Application of Differential Privacy and Randomized Response in Big Data

Notice:
This post is older than 5 years – the content might be outdated.

Differential Privacy is a topic of growing interest in the world of Big Data. It is currently being deployed by tech giants like Google and Apple to gain knowledge about their users, without actually collecting data about individuals. In this blog, I’ll explain some of the basic concepts of differential privacy and talk about how I’ve used it in my Bachelor’s Thesis written in cooperation with inovex, supervised by the co-author of this text, Hans-Peter.

Anonymization

One of the most common tools to quell concerns about privacy in a Big Data context is anonymization of the data, that is, changing the data to make it impossible to identify individuals using it. So, all we should need to do is remove the obvious identifying information from our data like names, addresses, phone numbers, and the data should be anonymized – right?

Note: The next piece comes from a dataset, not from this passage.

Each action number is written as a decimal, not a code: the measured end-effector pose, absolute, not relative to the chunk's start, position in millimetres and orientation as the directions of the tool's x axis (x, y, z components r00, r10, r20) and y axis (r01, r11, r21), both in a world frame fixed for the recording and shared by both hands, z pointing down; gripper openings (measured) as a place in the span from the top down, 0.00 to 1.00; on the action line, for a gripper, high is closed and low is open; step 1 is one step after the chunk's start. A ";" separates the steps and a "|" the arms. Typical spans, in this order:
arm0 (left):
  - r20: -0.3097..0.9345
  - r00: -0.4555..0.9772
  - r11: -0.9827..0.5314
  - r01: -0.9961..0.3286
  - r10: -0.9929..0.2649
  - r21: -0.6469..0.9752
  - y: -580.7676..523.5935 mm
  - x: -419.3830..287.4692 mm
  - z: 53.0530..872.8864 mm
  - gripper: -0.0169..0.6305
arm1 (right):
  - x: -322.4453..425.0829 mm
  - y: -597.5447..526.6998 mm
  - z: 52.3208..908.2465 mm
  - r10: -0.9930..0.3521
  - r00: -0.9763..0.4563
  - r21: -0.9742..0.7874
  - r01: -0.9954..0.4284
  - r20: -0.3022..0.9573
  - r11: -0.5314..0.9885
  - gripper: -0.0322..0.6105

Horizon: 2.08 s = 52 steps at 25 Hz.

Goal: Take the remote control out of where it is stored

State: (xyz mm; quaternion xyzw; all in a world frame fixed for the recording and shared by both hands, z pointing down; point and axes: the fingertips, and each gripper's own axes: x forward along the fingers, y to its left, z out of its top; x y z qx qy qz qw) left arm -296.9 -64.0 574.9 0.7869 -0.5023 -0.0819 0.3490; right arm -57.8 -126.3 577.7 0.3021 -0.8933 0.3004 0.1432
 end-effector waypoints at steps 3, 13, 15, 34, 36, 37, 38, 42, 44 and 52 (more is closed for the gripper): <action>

It turns out it’s not that simple. It has been demonstrated multiple times that databases which seem intuitively anonymous can be surprisingly easy to link to real-life identities: privacy researchers have succeeded in re-identifying many public “anonymous“ databases, from public health records (by comparing the zip code, gender, and birth year to public voting records) to Netflix ratings (by cross-referencing IMDB ratings) to browser histories (by simple examination of URLs visited). The harm that is posed by de-anonymization is very real: Netflix was sued in 2009 for releasing its ratings database.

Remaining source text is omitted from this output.